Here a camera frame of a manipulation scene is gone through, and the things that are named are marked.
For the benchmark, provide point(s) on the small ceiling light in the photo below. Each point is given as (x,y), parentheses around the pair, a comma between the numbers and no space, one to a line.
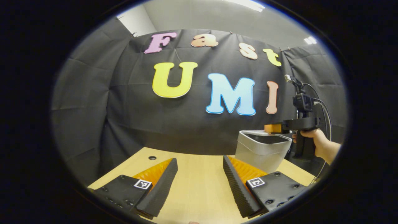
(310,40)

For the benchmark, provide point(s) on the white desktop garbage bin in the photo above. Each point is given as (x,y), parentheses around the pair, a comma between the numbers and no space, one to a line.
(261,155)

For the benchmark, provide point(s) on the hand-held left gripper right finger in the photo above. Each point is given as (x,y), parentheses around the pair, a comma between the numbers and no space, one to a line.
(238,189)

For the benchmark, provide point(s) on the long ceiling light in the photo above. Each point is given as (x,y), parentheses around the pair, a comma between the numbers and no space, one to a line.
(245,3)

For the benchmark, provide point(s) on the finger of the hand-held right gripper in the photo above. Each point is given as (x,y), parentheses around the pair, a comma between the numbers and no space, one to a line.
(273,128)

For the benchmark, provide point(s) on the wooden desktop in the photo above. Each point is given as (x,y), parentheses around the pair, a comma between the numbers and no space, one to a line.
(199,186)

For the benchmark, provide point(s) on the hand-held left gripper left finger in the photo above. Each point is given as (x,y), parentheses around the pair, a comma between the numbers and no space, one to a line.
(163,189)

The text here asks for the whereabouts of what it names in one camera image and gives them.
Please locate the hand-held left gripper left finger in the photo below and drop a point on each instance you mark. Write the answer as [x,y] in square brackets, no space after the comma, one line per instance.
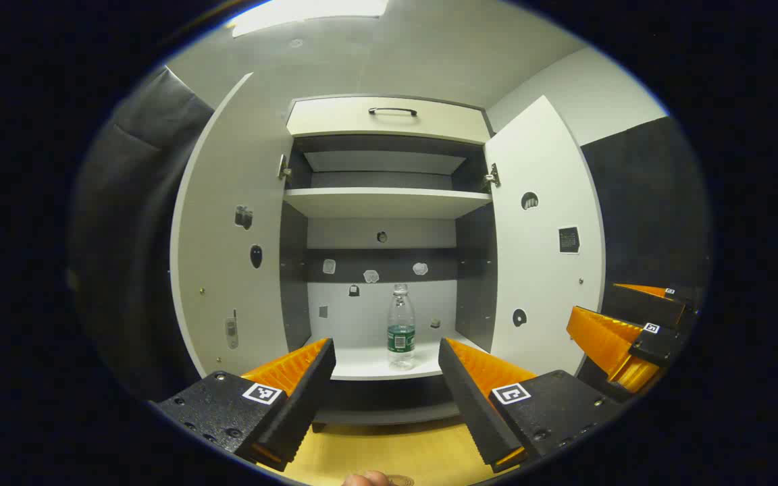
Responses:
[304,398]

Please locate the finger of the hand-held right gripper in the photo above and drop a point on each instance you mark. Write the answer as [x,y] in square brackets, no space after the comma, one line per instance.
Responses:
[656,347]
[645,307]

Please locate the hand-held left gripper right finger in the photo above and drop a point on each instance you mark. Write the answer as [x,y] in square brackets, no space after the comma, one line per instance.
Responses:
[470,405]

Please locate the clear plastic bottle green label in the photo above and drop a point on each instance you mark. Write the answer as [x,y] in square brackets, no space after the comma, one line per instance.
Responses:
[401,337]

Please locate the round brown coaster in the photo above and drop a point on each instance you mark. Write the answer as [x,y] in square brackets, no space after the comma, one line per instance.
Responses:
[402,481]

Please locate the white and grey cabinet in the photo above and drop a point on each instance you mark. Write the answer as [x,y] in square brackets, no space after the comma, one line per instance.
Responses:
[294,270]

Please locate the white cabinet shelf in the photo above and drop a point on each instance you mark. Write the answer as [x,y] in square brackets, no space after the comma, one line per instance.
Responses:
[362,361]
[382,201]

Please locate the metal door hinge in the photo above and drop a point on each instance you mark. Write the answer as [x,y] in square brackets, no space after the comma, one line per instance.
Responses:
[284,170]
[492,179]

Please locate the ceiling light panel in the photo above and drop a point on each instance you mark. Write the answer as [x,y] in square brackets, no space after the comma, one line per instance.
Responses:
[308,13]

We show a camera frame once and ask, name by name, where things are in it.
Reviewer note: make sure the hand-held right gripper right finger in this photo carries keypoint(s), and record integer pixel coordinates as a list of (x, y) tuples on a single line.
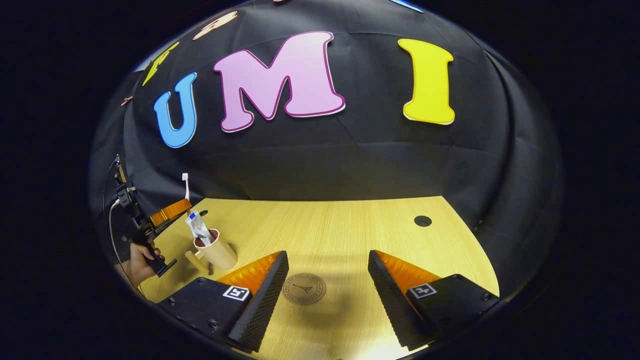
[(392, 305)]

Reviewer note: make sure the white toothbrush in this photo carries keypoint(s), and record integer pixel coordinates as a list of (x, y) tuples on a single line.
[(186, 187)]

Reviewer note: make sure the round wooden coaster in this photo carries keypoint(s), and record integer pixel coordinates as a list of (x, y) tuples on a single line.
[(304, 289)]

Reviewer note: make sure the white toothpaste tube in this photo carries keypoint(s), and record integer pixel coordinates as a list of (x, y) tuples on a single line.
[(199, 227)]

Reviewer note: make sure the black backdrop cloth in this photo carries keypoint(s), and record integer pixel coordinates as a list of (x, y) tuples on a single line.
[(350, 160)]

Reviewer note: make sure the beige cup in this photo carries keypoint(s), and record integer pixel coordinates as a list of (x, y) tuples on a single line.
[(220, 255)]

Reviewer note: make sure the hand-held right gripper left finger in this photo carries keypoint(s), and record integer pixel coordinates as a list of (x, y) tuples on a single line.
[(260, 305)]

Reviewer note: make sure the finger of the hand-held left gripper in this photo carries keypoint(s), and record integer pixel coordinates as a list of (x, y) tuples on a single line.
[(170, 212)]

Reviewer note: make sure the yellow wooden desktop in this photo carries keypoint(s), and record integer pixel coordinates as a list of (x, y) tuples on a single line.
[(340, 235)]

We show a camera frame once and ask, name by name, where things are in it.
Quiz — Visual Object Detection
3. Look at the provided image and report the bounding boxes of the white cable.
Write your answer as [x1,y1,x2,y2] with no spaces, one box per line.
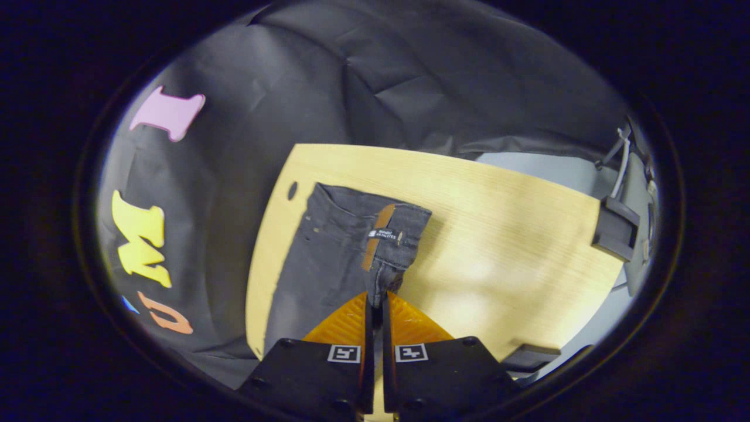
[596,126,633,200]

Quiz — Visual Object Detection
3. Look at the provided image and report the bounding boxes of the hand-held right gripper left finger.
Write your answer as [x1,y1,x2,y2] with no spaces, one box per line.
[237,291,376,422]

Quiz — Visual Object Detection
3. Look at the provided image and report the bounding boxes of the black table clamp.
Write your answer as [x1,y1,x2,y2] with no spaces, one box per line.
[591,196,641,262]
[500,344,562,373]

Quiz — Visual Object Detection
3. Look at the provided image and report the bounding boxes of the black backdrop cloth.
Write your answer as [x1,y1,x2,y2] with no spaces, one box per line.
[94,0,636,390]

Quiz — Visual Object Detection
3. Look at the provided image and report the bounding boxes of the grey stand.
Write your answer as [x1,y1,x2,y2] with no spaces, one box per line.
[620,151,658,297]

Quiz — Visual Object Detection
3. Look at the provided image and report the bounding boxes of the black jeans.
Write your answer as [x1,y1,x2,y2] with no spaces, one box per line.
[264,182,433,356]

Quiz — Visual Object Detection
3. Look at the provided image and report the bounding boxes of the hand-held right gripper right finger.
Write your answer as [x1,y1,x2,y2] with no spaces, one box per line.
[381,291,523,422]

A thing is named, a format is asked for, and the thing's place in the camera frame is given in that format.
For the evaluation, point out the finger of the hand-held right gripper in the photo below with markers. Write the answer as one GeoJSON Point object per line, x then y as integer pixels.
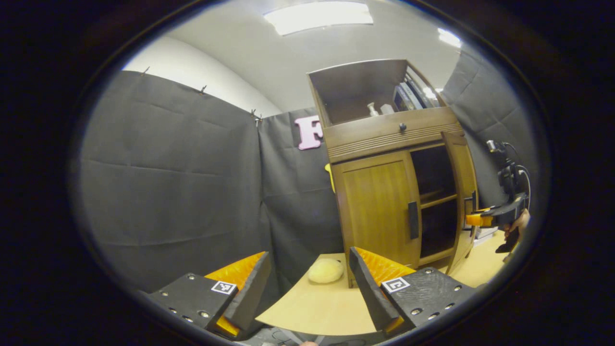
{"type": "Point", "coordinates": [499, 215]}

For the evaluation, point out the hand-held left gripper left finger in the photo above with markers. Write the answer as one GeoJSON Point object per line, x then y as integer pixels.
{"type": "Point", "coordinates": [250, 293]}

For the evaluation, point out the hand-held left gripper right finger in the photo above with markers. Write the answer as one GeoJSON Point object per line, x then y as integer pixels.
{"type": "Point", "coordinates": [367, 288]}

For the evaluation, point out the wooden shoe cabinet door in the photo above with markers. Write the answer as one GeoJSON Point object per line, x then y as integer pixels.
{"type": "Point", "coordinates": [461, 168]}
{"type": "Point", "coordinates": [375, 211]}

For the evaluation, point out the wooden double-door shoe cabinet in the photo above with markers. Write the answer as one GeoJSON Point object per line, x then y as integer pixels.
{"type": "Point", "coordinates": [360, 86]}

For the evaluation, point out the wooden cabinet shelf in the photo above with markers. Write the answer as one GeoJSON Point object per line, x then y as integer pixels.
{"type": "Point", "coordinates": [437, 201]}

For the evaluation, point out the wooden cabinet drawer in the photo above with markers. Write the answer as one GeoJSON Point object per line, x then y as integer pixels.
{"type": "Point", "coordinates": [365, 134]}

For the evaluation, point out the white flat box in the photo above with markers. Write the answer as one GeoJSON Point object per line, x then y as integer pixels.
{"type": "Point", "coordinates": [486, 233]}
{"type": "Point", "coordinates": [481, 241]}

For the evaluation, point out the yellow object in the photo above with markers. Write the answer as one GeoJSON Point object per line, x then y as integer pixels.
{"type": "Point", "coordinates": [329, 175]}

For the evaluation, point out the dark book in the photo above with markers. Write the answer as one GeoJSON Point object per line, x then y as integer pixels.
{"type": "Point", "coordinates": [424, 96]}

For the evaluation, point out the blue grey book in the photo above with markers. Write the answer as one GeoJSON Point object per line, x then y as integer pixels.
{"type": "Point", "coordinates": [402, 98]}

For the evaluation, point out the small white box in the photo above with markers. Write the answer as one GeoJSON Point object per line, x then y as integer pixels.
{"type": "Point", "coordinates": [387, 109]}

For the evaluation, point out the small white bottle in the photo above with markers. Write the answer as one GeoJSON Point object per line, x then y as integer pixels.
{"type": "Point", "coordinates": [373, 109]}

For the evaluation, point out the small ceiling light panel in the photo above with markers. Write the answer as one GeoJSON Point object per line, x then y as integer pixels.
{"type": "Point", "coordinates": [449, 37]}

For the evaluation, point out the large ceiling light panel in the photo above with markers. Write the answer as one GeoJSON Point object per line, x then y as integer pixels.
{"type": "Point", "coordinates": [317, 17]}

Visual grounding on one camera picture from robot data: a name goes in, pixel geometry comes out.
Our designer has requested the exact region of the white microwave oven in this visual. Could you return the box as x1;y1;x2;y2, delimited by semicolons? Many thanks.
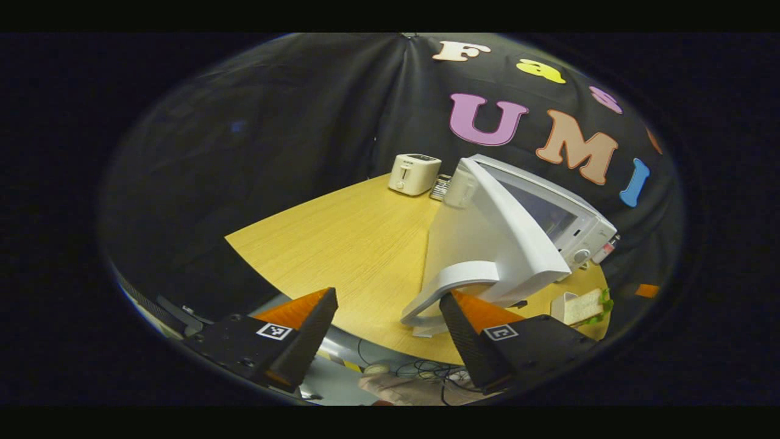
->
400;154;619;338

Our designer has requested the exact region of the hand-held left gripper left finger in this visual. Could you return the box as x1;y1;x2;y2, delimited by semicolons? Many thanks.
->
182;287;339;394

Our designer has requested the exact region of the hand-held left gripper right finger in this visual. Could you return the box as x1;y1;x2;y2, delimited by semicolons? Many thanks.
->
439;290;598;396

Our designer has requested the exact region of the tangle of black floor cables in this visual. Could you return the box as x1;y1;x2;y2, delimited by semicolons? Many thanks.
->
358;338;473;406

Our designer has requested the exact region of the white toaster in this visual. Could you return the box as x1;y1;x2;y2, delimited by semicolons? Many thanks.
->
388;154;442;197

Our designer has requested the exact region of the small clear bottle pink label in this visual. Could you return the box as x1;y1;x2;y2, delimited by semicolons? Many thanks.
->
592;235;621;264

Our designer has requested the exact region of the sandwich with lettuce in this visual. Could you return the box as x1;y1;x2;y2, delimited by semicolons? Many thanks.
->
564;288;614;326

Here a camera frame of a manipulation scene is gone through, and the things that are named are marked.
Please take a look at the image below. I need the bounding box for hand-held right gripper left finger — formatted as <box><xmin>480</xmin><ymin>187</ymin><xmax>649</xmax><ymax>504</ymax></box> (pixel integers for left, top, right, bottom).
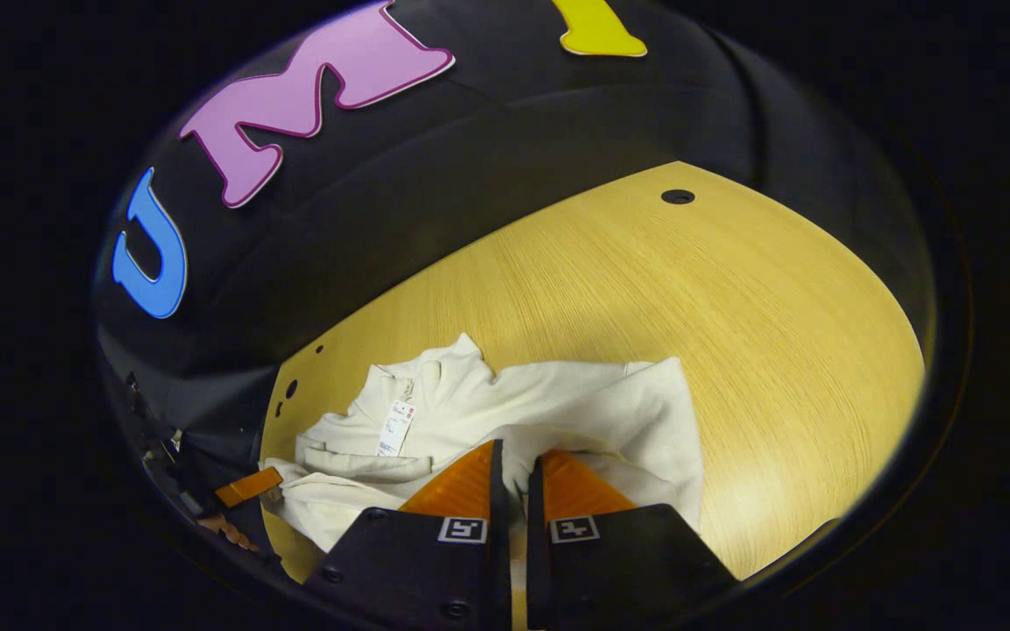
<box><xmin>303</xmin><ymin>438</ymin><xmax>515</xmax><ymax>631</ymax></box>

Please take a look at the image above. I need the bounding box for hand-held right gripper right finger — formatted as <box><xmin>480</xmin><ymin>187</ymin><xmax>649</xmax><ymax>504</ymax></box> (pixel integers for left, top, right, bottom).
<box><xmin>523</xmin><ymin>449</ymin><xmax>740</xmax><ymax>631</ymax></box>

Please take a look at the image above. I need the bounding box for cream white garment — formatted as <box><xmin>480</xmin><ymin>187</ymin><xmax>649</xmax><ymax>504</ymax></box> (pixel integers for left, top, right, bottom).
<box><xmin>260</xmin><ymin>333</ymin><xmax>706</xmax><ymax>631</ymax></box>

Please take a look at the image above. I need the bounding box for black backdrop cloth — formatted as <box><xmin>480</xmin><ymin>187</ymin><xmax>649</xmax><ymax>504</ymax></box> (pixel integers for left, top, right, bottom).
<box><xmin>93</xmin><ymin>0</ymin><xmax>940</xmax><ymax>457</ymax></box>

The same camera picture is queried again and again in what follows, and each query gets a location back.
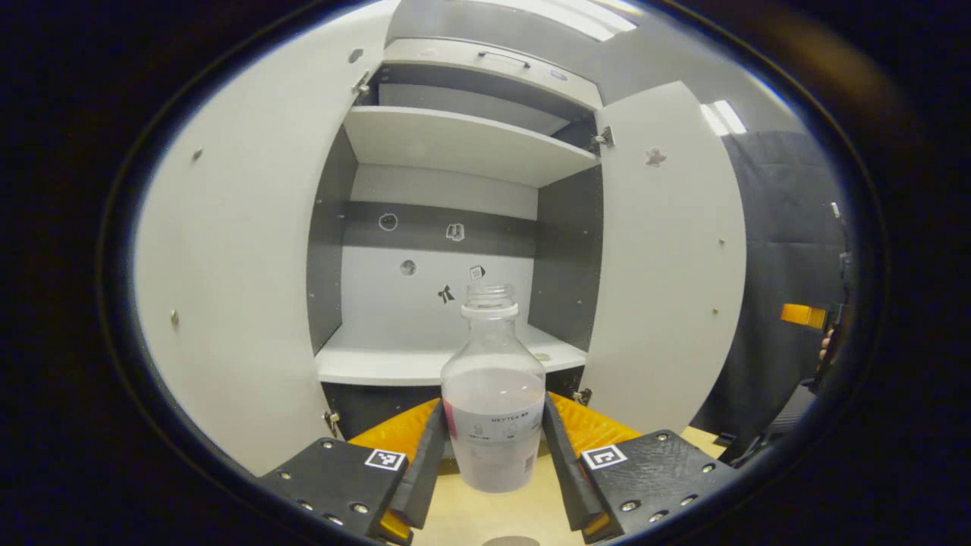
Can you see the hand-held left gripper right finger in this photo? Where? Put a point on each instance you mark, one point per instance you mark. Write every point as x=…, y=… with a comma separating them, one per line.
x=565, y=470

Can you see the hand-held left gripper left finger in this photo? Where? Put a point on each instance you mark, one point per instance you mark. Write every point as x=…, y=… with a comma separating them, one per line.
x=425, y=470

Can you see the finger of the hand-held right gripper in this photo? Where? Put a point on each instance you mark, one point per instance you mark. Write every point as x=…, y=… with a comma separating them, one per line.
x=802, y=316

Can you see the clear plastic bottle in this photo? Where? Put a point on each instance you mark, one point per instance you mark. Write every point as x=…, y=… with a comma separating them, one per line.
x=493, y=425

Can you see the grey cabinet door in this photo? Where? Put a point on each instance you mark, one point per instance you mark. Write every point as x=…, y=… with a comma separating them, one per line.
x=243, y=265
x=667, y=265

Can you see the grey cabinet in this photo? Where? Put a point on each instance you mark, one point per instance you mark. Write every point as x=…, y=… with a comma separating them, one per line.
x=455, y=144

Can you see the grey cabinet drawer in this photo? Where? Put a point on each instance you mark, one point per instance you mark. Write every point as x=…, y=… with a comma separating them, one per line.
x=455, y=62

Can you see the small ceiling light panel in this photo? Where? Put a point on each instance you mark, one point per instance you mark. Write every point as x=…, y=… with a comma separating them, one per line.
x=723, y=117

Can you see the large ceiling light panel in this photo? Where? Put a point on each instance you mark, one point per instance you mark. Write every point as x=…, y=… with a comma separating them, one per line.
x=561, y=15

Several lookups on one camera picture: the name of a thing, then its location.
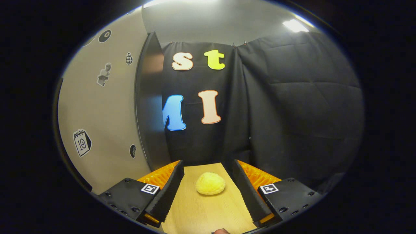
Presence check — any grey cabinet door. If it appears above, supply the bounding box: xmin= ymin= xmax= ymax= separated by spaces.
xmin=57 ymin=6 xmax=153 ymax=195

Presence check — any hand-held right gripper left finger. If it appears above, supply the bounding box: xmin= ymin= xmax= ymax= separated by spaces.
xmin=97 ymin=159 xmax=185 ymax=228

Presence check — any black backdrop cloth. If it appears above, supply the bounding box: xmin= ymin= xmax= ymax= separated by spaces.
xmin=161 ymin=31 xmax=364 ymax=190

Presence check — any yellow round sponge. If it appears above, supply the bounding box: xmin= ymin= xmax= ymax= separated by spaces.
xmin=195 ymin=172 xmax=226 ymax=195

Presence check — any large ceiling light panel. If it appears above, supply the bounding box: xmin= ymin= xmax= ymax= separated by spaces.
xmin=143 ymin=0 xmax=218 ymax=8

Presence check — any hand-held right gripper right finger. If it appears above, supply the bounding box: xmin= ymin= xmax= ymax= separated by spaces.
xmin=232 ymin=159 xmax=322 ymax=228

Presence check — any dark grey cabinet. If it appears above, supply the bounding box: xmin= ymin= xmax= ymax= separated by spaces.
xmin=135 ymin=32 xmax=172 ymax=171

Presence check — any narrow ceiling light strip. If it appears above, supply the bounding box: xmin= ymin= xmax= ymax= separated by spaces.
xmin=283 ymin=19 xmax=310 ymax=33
* * * * * * * * *
▸ **What you will do**: Read through the material above, and whenever a line contains "picture", copy it.

▸ **Completed task**:
Visual grounding on one camera picture from robot data: a name goes in, pixel geometry comes out.
The same camera picture is queried again and again in what follows, and each query gets a location back.
Several lookups on one camera picture: the name of a thing, then its location.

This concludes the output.